Nel 1974 ero di nuovo a Mosca, questa volta in compagnia di mia moglie e di un mio amico, lo scrittore romano Alberto Lecco, e di sua moglie. A Mosca potei di nuovo incontrare il dissidente che avevo conosciuto due anni prima. Organizzammo una tavola rotonda, Alberto Lecco, io , il dissidente mio amico e quattro o cinque suoi compagni, per parlare di libertà di espressione e di cultura URSS vis-à-vis Occidente. Stavamo tutti rischiando. Loro esordirono dicendo, “ma certo voi avete tutta la libertà che noi desideriamo da sempre”, spiegando con dovizia di dettagli le forme sottili e grossolane di intimidazione (i manicomi, tutto), quanto in Unione Sovietica la censura uccideva i migliori talenti e imbavagliava l’artista e lo scrittore. Albero Lecco aspettò con pazienza che finissero di parlare. Poi entrò nell’agone facendo una appassionatissima denuncia del sistema delle democrazie occidentali – allora già in pienissimo sviluppo – dove la effettiva censura non era politica, bensì semplicemente, economico-culturale. Quello che viviamo noi oggi.

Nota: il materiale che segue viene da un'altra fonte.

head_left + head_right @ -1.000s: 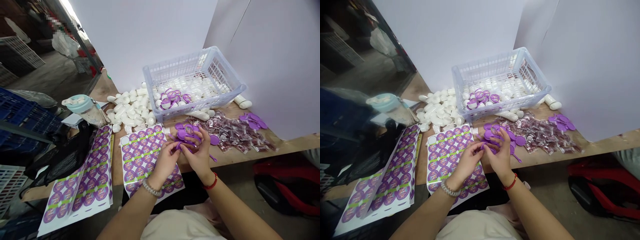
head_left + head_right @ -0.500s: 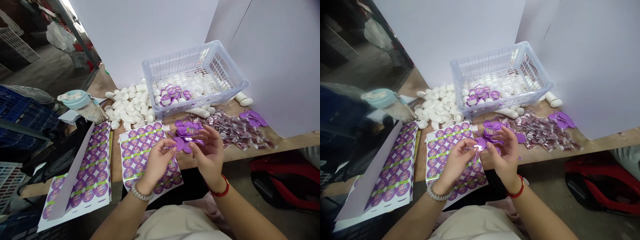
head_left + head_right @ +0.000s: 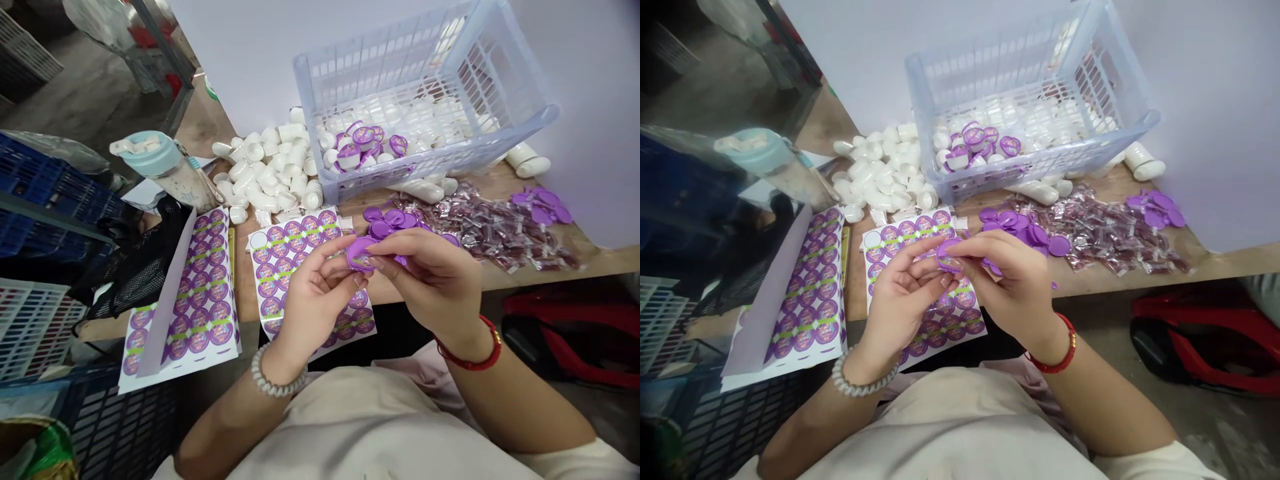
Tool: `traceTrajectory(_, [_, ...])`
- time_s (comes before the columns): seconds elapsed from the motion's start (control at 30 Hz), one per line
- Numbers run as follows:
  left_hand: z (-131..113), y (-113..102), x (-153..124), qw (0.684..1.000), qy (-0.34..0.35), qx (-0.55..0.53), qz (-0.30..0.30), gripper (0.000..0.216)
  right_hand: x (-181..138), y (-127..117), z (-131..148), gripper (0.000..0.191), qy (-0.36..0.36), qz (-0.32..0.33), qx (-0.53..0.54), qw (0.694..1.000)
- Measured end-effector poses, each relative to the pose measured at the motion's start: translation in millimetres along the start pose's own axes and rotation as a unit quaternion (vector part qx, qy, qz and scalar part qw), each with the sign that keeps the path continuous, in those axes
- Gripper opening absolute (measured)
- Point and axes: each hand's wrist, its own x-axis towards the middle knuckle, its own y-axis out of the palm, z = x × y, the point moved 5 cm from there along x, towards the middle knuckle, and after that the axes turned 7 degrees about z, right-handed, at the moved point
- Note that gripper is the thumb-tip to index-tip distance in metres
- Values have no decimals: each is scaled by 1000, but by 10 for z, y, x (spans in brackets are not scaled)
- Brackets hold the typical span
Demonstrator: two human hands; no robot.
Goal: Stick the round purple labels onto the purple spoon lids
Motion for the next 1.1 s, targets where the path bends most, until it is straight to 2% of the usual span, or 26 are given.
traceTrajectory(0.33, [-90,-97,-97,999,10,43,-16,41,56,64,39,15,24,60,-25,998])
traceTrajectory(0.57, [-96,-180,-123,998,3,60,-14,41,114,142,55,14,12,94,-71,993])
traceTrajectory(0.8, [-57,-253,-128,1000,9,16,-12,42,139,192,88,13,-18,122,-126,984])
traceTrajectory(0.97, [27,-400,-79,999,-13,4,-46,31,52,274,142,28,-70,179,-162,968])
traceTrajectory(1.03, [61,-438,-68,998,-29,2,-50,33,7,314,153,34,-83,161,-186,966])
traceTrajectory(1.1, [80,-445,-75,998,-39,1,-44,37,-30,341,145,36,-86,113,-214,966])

Alberto Lecco, concluse: “Certo, voi non vivete nella bambagia. ma almeno i diritti dell’intellettuale dello scrittore e artista sono in qualche modo tutelati. Noi non abbiamo nemmeno quello.”
(A proposito, mi sembra di aver già detto queste cose un’altra volta su l’Ombra. Pazienza!)

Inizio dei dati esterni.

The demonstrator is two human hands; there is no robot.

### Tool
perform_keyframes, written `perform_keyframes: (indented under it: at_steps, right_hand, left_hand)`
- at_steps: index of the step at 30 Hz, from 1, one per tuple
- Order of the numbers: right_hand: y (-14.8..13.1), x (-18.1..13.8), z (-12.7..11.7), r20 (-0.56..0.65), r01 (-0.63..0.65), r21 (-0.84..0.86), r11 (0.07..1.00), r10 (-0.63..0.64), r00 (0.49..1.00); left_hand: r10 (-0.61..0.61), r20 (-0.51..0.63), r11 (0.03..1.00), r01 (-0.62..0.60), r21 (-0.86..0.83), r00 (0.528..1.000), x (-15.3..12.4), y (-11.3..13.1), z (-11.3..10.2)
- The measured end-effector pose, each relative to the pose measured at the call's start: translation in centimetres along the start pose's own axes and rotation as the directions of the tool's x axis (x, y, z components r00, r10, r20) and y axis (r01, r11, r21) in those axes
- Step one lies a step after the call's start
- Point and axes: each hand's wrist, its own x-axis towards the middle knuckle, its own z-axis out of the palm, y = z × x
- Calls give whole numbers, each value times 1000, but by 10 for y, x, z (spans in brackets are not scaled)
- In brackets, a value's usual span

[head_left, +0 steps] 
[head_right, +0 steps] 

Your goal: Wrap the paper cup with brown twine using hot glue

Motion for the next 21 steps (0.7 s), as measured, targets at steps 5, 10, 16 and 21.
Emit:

Si può opinare che Lecco avesse esagerato. E certamente esagerò, senza dubbio. Rimane però il fatto che da allora ho conosciuto intellettuali romeni e polacchi della mia età, che più o meno confermano: allora l’intellettuale euro-orientale aveva sicuramente alcuni privilegi che quello occidentale non si sognava nemmeno col canocchiale. Perché? Semplice. Le società socialiste avevano bisogno di intellettuali artisti e scrittori se non altro per sviluppare la loro propaganda, e quindi erano uno dei pilastri di quelle società, da trattare bene (anche per imbrigliarli è chiaro). Qui sembra che la propaganda del consumo i nostri riescano a farla benissimo senza l’intellighenzia! Di cui la straripante maggioranza soffre una strana malattia simile alla lebbra…
Guarda un po’!
caro Steven Grieco Rathgeb,
sto preparando un post con le poesie di Herbert tratte da L’epilogo della tempesta (Adelphi, 2016)
Appena puoi mandami il pezzo di Daniel Weissbort sulla questione degli artisti e degli intellettuali dell’est quando ancora c’era la cortina di ferro, così lo inserisco nel post. E pubblichiamo il tutto.